We all order food and force our way to a polite piecemeal conversation until, as if sent by God, our milkshakes arrive.

We pretend not to use them as the crutches that they are, longer and longer sips saving us from the strain of lacking chemistry, those pockets where our group disconnect hits a little too palpably.

I remind myself to be present, to be positive. That we’re trying. We’re all trying.

Nolan tells a story about shitting his pants onstage during his kindergarten’s production of Peter Pan.

Frannie looks horrified and Tristan listens intently, too intently, like someone who’s not really listening at all but trying to show you how hard they’re listening and is actually thinking about how their hair looks.

I laugh along and Nolan takes my hand and I let him.

And I tell myself this is good. This is healthy.

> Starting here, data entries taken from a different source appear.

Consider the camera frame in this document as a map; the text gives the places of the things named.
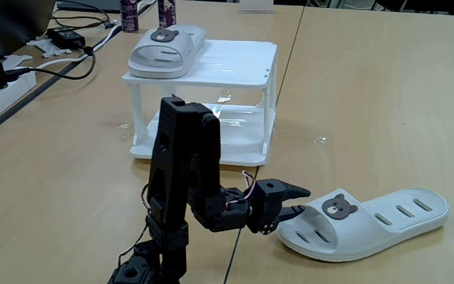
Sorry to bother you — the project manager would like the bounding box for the white power strip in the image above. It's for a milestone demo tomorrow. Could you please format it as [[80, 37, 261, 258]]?
[[0, 66, 38, 133]]

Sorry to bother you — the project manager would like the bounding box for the black flat device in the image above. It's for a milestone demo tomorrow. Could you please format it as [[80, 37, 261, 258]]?
[[55, 0, 121, 13]]

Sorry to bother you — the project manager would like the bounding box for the white card stand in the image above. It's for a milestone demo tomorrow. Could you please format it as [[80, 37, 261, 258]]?
[[238, 0, 274, 14]]

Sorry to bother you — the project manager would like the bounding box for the white cable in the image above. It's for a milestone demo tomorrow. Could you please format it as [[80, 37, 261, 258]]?
[[33, 23, 122, 70]]

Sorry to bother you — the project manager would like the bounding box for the black laptop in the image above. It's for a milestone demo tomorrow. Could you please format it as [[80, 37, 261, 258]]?
[[0, 0, 58, 60]]

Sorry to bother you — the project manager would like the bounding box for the black power adapter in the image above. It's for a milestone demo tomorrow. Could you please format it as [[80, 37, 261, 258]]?
[[46, 26, 87, 50]]

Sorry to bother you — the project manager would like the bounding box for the white bear slipper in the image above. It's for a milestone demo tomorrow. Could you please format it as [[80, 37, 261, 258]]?
[[127, 24, 207, 80], [275, 188, 450, 263]]

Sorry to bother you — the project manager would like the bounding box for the black chair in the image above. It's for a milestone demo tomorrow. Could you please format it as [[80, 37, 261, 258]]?
[[372, 0, 454, 15]]

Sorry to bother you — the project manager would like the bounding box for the white plastic bracket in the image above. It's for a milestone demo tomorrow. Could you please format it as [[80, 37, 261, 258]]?
[[25, 38, 73, 59]]

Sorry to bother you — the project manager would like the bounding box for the purple drink can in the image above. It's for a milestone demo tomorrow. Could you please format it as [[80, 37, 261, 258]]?
[[157, 0, 177, 28], [119, 0, 140, 33]]

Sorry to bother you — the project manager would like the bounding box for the white plastic shelf box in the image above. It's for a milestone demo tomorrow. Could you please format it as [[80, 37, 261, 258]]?
[[122, 38, 278, 167]]

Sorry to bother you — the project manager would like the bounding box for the black looped cable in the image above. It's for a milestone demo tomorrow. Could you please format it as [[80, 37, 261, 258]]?
[[49, 0, 112, 31]]

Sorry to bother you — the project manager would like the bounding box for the black power cable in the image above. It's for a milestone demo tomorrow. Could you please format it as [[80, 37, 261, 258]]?
[[4, 45, 97, 81]]

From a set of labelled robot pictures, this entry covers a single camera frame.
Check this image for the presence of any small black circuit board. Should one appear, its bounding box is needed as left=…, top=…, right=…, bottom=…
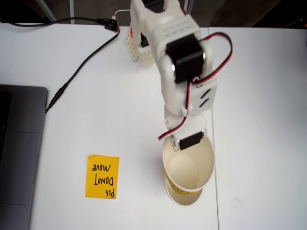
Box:
left=102, top=16, right=120, bottom=32

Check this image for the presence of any slanted grey metal leg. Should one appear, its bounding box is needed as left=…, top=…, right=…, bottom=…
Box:
left=35, top=0, right=58, bottom=23

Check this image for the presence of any dark grey laptop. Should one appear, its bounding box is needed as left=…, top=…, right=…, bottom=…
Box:
left=0, top=84, right=48, bottom=230

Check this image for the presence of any black cable with barrel connector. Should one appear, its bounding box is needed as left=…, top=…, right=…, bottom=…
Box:
left=45, top=33, right=120, bottom=114

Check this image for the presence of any black USB cable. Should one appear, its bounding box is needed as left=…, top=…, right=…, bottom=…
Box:
left=0, top=17, right=104, bottom=27

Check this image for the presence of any upright white metal leg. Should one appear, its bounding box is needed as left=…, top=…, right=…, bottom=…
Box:
left=69, top=0, right=76, bottom=24

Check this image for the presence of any brown paper cup with note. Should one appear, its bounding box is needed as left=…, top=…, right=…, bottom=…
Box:
left=162, top=135, right=215, bottom=193

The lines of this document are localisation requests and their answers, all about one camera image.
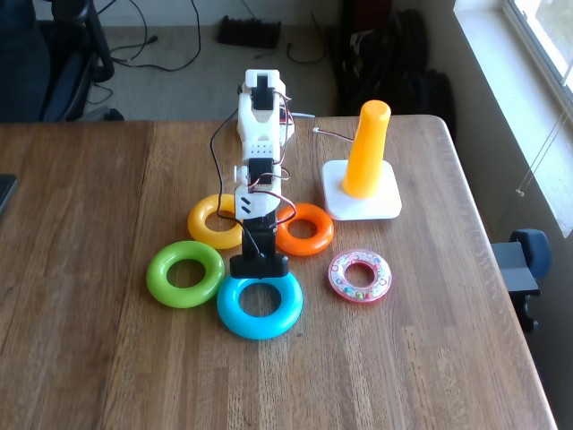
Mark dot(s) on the blue armrest chair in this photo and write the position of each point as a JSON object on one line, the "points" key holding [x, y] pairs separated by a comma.
{"points": [[530, 255]]}

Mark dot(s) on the black backpack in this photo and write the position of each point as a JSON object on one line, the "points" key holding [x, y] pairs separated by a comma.
{"points": [[394, 67]]}

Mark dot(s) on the window frame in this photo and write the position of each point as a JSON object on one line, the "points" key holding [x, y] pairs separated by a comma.
{"points": [[546, 40]]}

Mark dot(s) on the yellow cone stacker white base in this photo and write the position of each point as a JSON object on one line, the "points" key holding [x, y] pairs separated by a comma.
{"points": [[367, 157]]}

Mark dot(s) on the dark flat device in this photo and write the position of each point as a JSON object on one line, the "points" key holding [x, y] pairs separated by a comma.
{"points": [[6, 190]]}

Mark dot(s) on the black ribbed floor object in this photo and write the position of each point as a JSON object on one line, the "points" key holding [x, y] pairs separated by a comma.
{"points": [[248, 32]]}

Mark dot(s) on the dark office chair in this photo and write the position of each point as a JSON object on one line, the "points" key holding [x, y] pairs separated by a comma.
{"points": [[67, 80]]}

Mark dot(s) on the black oval camera box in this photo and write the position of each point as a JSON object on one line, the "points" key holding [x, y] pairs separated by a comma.
{"points": [[259, 268]]}

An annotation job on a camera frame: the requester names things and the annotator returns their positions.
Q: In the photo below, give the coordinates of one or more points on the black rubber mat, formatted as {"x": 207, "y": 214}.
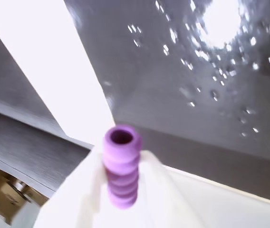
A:
{"x": 185, "y": 95}

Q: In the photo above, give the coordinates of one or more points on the brown cardboard box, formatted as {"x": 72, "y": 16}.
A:
{"x": 4, "y": 194}

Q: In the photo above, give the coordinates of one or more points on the purple ribbed pen grip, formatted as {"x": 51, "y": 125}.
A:
{"x": 123, "y": 166}

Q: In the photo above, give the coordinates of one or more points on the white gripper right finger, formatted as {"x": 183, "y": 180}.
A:
{"x": 185, "y": 197}

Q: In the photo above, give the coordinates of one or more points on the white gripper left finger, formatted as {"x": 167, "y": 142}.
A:
{"x": 78, "y": 202}

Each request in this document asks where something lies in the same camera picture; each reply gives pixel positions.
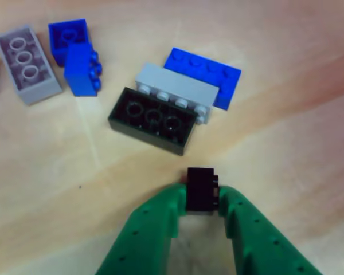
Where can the small black lego brick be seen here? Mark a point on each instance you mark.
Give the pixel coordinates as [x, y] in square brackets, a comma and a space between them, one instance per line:
[200, 190]

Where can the light grey 1x4 lego brick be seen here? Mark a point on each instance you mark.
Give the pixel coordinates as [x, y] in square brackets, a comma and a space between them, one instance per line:
[177, 84]

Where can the dark green 2x4 lego brick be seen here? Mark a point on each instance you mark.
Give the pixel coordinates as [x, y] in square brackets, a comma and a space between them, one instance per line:
[149, 126]

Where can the blue 2x2 lego brick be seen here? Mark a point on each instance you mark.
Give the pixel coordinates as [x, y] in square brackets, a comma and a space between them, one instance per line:
[78, 71]
[68, 40]

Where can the blue 2x4 lego brick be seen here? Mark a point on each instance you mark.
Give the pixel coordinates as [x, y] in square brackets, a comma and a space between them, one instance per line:
[206, 67]

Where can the grey 2x4 lego brick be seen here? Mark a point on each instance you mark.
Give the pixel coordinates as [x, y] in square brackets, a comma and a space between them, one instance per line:
[28, 66]

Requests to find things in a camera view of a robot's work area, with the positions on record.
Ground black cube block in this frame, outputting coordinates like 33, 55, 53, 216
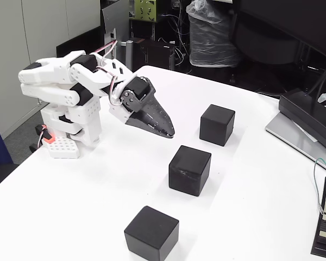
123, 206, 180, 261
168, 145, 212, 197
199, 104, 236, 147

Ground black equipment box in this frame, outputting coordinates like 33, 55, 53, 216
133, 38, 176, 71

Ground silver computer tower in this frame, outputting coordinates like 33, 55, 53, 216
102, 0, 130, 66

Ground green perforated board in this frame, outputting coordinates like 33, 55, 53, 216
134, 0, 158, 22

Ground bin with clear plastic bag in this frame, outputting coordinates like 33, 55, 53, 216
186, 0, 240, 68

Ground silver monitor stand base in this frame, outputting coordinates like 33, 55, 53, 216
265, 111, 326, 175

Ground grey metal cabinet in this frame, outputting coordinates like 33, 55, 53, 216
0, 0, 101, 139

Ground black computer monitor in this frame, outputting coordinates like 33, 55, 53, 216
233, 0, 326, 115

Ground grey metal post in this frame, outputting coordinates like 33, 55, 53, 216
126, 40, 134, 73

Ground tangled thin wires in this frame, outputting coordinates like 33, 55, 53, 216
160, 13, 192, 66

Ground orange clip with cables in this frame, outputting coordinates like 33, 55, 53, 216
35, 124, 55, 145

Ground green cable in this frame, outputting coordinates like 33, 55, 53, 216
313, 157, 326, 214

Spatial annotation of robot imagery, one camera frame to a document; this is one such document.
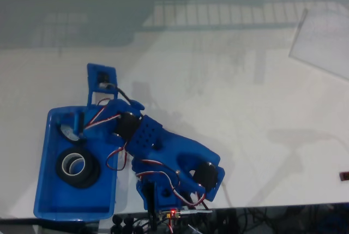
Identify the clear plastic sheet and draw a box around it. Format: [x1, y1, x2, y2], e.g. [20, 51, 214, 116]
[288, 7, 349, 81]

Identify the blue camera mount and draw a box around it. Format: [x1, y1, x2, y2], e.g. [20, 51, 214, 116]
[86, 63, 118, 107]

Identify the black tape roll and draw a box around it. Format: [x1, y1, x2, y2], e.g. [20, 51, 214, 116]
[68, 159, 101, 190]
[56, 148, 93, 182]
[56, 111, 87, 145]

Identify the controller board with red light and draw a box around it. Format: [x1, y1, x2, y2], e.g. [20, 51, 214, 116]
[160, 208, 183, 220]

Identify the blue plastic bin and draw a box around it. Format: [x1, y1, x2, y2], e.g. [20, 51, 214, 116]
[33, 106, 122, 223]

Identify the black camera cable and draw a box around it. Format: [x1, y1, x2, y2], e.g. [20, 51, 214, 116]
[107, 82, 213, 215]

This is right. Tentative hand-holds, fumbling identities, wobbly punch lines to stories that were rehearsed in front of mirrors.

Sweet double dates with unchallenging conversations.

This is eighteen. I can do this. I can be here.

“Is that Mr. Korgy?” Nolan asks.

I turn and there he is. Sitting at a corner booth at the far side of the restaurant, across the table from Gwen and Gregory.

Gwen’s moving her hands a lot, in the middle of an animated story that Korgy is phoning in his reactions to.

He pokes his fork around absentmindedly, occasionally throwing in a gesture of polite contribution.

A head tilt that’s a little overdone, a chuckle with unhumorous eyes.

And I feel a pang of hope that he’s this removed from his life.

That his mind is clearly elsewhere, maybe on me the way mine is on him.

I will him to feel me, to feel my presence, to look up at me and know that I see him, but he doesn’t.

“Should we say hi to him?” Nolan asks.

“Definitely not,” Frannie says sharply, her eyes penetrating mine.

And then our food arrives—hamburgers and a plate of chili cheese fries for the table—and I try to refocus as Tristan bows his head performatively then looks up like a boy band member in a tween magazine photoshoot, biting his lip and raising his eyebrows until his forehead crinkles with that put-on look of surprise-meets-bedroom-eyes-meets-squinting-into-the-sun.

“Would anyone be offended if I say a pre-meal prayer for the group?” he asks. Frannie looks like she might cum.

Tristan prays and then we eat. With each fry, I beg my body not to turn around.

I bargain with it. If I can just not turn around for this next fry, I’ll buy myself a dress later.

Or a bag. A hobo bag. Or a structured bag.

Or a fucking snakeskin bag with pearls on the sides.

I don’t care. Whatever kind of bag will make me not turn around.

One more fry. Don’t turn around. Then another.

Don’t turn around. Then one more. Don’t turn around.

But then I hear the bells on the entrance door jingle and I have to.

Mr. Korgy holds the door open for Gwen and Gregory as they leave, then he glances up directly at me and freezes.

Our eyes lock. They’re arrested. Nothing else exists.

Only his eyes and my eyes. There is no noise.

No movement. Everything is still. Until Gwen calls to him, and he startles, and he throws on a fake, husbandly smile and follows after her.

And the noise is back. And the movement is back.

And as he vanishes out of my life and returns to his, I excuse myself and head to the restroom.

I lock myself in a stall and start to text him that I miss him and that I have to see him and then delete the text and go to his Instagram page and masturbate to it with my chili cheese fingers.

The chili burns my vagina. But I keep going and going while that song that goes “sh-boom sh-boom life could be a dream” plays in the background.